Mentre nel 2011 le democrazie che avevano applicato la pena capitale in 48 casi erano limitate a Usa e Taiwan, nell’anno seguente sono aumentate a cinque: Giappone, che ha giustiziato 12 persone per impiccagione, India, che ne ha mandate al patibolo 2 per terrorismo dopo una moratoria risalente al 2004, Botswana e l’Indonesia, che ha rimesso in funzione il boia di Stato dopo una sospensione che durava dal 2008. Gli orientamenti più incoraggianti provengono dagli Usa, dove negli ultimi sei anni si registra un’evidente tendenza verso l’abolizione della pena capitale, con un ritmo di uno Stato ogni anno. A partire dal 2007 l’anno abrogata New Jersey, New York, New Mexico, Illinois, Connecticut, Maryland. Ricordando che l’Oregon ha dichiarato nel 2011 una moratoria di tre anni su tutte le condanne e che dei 34 Stati in cui ancora vige il patibolo 9 non effettuano esecuzioni da più di dieci anni, è appena la metà a conservarlo. E il dibattito è destinato a proseguire, sul versante dei clamorosi errori giudiziari – dal 1973 al 2012 i condannati a morte poi prosciolti ammontano a 142 – e su quello dei suoi costi: l’ergastolo pesa sull’erario per 500mila dollari contro i 2 milioni necessari per tenere nel braccio della morte e poi giustiziare una persona.

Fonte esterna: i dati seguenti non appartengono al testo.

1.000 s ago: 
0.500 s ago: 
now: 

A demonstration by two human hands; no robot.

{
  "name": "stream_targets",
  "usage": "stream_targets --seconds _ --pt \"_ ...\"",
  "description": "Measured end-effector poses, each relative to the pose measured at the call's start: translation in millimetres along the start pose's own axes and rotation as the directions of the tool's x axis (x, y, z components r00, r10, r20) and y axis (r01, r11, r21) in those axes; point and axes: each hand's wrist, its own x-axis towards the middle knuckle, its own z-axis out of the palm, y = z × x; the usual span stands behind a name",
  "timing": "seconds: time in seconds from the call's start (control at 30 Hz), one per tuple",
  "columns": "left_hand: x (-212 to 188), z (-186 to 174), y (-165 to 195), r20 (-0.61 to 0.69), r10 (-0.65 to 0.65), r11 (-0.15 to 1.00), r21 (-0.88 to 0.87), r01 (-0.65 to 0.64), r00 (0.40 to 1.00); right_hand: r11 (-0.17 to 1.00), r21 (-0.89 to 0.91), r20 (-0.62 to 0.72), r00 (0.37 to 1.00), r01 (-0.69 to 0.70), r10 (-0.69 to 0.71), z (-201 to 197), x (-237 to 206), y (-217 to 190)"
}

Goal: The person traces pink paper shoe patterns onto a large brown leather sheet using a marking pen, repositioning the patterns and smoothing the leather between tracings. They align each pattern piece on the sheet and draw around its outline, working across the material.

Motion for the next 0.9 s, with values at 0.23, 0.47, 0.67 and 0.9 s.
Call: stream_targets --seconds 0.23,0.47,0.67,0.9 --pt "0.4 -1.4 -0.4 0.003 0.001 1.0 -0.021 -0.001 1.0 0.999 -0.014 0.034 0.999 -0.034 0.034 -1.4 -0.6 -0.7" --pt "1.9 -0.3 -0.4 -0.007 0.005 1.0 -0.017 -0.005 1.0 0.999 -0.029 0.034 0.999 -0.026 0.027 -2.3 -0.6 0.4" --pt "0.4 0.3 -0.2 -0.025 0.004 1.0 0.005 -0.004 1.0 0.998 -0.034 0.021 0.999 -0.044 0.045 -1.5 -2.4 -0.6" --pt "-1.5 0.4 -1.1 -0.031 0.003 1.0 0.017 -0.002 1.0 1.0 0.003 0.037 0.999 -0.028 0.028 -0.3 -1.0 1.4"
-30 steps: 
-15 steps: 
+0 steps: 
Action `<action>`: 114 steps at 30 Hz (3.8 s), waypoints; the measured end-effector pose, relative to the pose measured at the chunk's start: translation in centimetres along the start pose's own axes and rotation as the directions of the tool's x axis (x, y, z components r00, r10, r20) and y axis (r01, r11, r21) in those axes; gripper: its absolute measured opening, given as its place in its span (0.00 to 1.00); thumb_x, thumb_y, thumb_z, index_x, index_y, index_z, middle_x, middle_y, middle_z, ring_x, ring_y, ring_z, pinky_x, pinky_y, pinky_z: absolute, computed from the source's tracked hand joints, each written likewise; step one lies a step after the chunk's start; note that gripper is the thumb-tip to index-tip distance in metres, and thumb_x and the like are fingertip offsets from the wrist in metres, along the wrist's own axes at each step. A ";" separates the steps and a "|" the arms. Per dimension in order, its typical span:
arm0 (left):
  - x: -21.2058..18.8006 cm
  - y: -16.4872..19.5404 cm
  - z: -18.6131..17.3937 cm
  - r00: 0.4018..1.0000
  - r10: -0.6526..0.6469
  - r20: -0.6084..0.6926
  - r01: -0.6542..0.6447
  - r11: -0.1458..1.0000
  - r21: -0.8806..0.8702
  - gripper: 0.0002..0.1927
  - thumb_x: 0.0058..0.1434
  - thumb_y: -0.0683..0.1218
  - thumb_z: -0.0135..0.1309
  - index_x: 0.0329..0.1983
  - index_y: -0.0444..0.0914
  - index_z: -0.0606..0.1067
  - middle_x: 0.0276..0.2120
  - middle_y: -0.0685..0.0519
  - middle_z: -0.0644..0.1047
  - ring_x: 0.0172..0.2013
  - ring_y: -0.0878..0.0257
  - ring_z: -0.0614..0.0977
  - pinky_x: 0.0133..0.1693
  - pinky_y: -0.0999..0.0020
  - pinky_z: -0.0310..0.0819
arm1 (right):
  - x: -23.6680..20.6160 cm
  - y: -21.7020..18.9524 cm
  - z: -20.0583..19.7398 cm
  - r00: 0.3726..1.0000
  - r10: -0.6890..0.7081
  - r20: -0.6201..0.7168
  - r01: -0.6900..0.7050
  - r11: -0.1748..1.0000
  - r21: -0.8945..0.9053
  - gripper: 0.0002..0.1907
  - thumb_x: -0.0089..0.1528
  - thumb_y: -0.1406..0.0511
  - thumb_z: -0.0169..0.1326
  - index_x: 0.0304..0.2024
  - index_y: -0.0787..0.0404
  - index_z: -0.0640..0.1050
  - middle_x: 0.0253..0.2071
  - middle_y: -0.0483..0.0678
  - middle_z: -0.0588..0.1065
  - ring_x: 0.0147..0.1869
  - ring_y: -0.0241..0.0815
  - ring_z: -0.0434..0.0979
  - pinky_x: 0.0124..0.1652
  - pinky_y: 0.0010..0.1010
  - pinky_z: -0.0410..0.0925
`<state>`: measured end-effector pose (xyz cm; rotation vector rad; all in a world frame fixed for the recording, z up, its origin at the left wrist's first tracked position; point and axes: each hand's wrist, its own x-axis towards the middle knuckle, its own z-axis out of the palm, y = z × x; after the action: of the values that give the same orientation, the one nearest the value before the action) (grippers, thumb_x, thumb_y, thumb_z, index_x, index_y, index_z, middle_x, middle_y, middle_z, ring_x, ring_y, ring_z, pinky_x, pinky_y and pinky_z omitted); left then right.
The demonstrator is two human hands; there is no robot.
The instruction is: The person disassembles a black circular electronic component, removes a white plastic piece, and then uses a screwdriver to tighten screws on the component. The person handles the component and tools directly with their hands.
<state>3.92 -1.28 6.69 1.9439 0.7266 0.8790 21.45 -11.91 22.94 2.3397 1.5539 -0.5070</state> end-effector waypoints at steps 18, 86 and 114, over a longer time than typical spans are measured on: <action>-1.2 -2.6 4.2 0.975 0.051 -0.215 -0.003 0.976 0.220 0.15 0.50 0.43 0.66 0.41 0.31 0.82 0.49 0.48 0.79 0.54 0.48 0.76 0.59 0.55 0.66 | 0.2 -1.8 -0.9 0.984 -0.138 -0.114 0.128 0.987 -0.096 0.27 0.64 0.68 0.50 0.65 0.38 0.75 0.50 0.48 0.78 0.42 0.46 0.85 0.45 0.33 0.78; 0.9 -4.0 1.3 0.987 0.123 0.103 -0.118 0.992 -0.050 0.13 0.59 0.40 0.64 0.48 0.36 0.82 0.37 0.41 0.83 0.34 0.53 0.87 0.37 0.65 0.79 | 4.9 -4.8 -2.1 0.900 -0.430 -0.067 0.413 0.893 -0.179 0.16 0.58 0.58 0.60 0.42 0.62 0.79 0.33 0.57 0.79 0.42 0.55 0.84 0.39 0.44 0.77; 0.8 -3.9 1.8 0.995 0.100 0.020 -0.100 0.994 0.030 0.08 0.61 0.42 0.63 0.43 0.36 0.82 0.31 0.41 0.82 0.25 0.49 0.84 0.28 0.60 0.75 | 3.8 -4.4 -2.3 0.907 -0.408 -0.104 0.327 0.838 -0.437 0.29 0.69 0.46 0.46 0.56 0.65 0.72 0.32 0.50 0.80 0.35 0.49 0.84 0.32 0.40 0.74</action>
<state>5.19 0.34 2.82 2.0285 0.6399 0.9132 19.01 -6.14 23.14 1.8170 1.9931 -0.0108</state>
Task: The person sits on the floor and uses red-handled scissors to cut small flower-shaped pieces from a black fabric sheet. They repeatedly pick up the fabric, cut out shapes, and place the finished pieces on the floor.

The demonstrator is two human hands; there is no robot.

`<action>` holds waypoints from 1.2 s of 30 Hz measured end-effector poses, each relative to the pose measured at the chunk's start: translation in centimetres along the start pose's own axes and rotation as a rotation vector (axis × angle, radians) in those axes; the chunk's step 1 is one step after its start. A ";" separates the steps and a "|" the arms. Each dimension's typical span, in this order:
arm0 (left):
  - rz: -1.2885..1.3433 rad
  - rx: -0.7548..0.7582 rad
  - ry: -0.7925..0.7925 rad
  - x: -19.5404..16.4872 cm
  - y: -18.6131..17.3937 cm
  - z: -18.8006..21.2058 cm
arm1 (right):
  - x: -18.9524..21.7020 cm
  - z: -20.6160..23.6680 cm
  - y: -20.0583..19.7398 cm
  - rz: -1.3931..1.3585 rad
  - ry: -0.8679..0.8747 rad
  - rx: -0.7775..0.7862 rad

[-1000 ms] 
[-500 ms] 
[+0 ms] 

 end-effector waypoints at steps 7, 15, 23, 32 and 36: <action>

Gli obiettivi di Nessuno tocchi Caino

Convinti che la strada da perseguire a livello internazionale debba essere “il confronto liberale e dialogico della moratoria delle esecuzioni rispetto a quello fondamentalista e manicheo dell’abolizione tout court”, i responsabili dell’associazione radicale creata nel 1993 da Maria Teresa Di Lascia indicano gli obiettivi immediati nel “superamento del segreto di Stato sulla pratica della pena capitale affinché vi possa essere un dibattito aperto e informato sul tema”, e nella sua limitazione “ai soli reati gravi e violenti”. Per evitare che il patibolo venga applicato per reprimere il dissenso politico o la libertà di coscienza delle minoranze religiose, come accade in Cina, Corea del Nord, Vietnam, Iran. E contano di incoraggiare i paesi dell’Africa che hanno recentemente optato per la moratoria delle condanne: Tunisia, Sierra Leone, Ciad, Repubblica Centrafricana, Sudan del Sud. Lungo tale direttrice intende muoversi il governo italiano che per bocca del ministro degli esteri Emma Bonino “si impegna con l’Unione Europea a pretendere limiti precisi all’applicazione della pena capitale nella stipula degli accordi commerciali con i paesi terzi”. Realtà come la Russia, che quale membro del Consiglio d’Europa rispetta dal 1996 una sospensione delle esecuzioni capitali, e soprattutto la Bielorussia che dal tramonto dell’Unione Sovietica non ha mai smesso di condannare e giustiziare i suoi cittadini, tre volte nel 2012.

E l’Italia?

Capofila nella battaglia mondiale contro il “boia di Stato”, l’Italia non può ergersi a modello di civiltà giuridica. La realtà delle sue prigioni, spiega Giuseppe Ferraro, professore di Filosofia all’Università di Napoli “Federico II”, non lo consente: “Pioniere sulla moratoria della pena di morte, il nostro paese mantiene il carcere a vita fino alla morte, o la morte per pena come rivela l’esistenza dell’ergastolo e gli interminabili suicidi dei detenuti”. E il carcere, rimarca lo studioso, non può essere ridotto a degradazione della dignità umana, deve essere restituito alla Polis rendendo la pena un diritto, una possibilità di lavorare su se stessi: “Perché non sia un luogo di sepoltura di persone che cambiano nel tempo e devono essere restituite alla società”.